* [Problem details] Pictures do not belong in the copy; print every entry exactly as it stands.

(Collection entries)
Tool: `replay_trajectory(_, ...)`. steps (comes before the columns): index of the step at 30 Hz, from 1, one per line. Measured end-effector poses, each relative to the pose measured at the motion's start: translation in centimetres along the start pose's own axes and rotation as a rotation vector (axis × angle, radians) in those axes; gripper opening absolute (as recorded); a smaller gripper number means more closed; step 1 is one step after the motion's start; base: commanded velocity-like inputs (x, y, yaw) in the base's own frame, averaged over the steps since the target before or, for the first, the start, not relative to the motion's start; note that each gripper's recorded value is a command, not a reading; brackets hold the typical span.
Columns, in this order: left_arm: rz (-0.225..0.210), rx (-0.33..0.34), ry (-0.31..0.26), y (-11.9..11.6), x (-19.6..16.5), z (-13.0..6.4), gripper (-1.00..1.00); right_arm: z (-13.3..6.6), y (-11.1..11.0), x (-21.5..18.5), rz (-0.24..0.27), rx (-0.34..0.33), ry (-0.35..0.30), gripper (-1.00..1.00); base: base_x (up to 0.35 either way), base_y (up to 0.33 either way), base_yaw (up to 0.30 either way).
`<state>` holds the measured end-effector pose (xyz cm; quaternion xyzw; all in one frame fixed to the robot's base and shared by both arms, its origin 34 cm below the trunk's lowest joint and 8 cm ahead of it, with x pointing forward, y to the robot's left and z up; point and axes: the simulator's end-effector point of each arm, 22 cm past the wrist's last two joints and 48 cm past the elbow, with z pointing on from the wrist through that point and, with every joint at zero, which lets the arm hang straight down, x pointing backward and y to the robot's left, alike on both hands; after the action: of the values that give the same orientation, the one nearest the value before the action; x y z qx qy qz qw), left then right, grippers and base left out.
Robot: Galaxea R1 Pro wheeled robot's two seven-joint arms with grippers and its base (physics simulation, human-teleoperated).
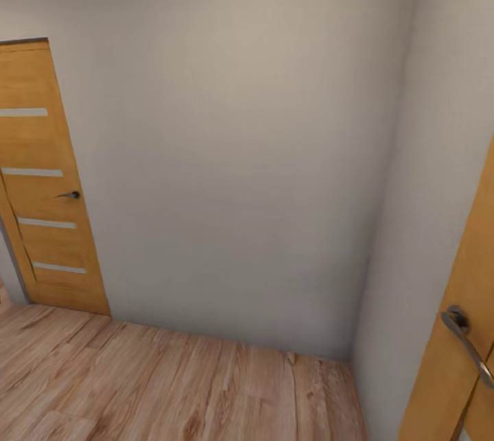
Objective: Move the two storage containers from the living room to the garage. In the garage, place one container on the floor and stack the other container on top of it (either order is fine).
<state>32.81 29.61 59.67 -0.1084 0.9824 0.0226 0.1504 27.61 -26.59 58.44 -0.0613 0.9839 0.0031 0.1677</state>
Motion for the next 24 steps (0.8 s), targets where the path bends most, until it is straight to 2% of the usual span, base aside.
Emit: replay_trajectory(24,0.0,0.0,0.0,0.01,0.0,0.0,1.0,0.0,-0.04,0.0,0.001,0.001,0.0,1.0,0.322,0.0,0.262)
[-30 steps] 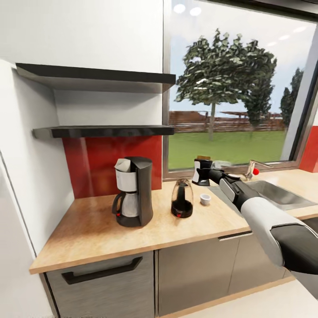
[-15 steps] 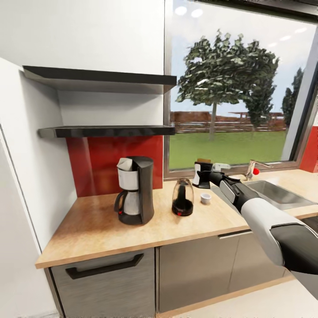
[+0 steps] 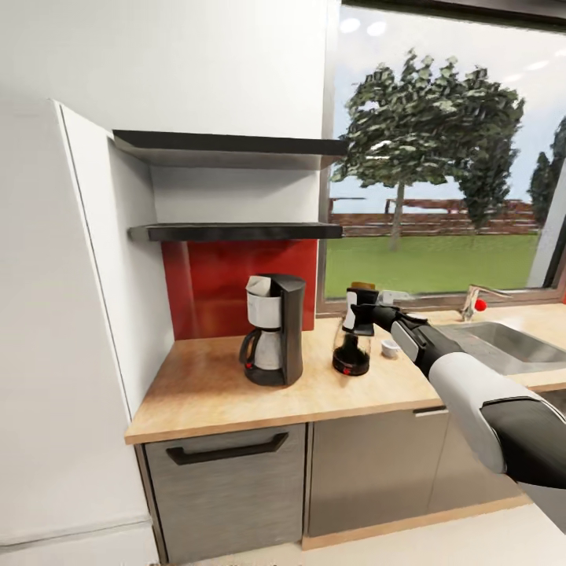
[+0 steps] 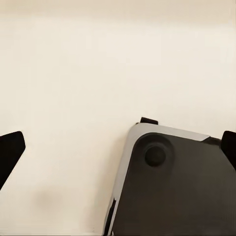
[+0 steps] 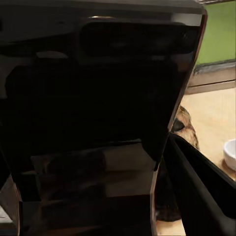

* [Response below]
Tool: `replay_trajectory(_, ...)`. steps (comes before the columns): index of the step at 30 Hz, from 1, one per line. Measured end-effector poses, each relative to the pose measured at the motion's start: translation in centimetres along the start pose's own axes and rotation as a rotation vector (axis × angle, radians) in those axes; gripper opening absolute (as recorded); a smaller gripper number means more closed; step 1 is one step after the motion's start; base: commanded velocity-like inputs (x, y, yaw) in the base's own frame, averaged over the steps since the target before or, for the first, the start, not relative to the motion's start; note that each gripper's recorded value is a command, not a reading; brackets hold the typical span.
Columns, in this order: left_arm: rz (-0.225..0.210), rx (-0.33..0.34), ry (-0.31..0.26), y (-11.9..11.6), x (-19.6..16.5), z (-13.0..6.4), gripper (-1.00..1.00); right_arm: z (-13.3..6.6), y (-11.1..11.0), x (-21.5..18.5), rz (-0.24..0.27), rx (-0.34..0.33), ry (-0.35..0.30), gripper (-1.00..1.00); base: base_x (up to 0.35 either way), base_y (up to 0.33 either way), base_yaw (up to 0.30 either way).
`<state>` holds the measured end-effector pose (xyz cm; quaternion xyzw; all in one frame fixed to the robot's base and shared by both arms, its origin 34 cm below the trunk's lowest joint and 8 cm ahead of it, with x pointing forward, y to the robot's left and z up; point and axes: the simulator's end-effector point of each arm, 22 cm past the wrist's last two joints and 48 cm past the elbow, with z pointing on from the wrist through that point and, with every joint at zero, which lets the arm hang straight down, x pointing backward and y to the robot's left, alike on both hands; after the action: of the values that give the same orientation, the one nearest the value before the action; x y z qx qy qz qw), left then right, grippers and base left out.
Robot: Galaxea R1 Pro wheeled robot's two seven-joint arms with grippers and its base (physics simulation, human-teleoperated).
Objective: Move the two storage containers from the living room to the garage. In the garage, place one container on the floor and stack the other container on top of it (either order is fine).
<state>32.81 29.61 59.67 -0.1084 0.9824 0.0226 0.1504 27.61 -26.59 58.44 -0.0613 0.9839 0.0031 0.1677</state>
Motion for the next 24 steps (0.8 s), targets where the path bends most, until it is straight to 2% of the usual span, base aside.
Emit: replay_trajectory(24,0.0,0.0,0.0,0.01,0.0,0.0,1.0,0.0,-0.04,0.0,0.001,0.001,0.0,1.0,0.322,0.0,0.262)
[-30 steps] 
[-15 steps] 
[+0 steps] 
[+0 steps] 
[+0 steps] 

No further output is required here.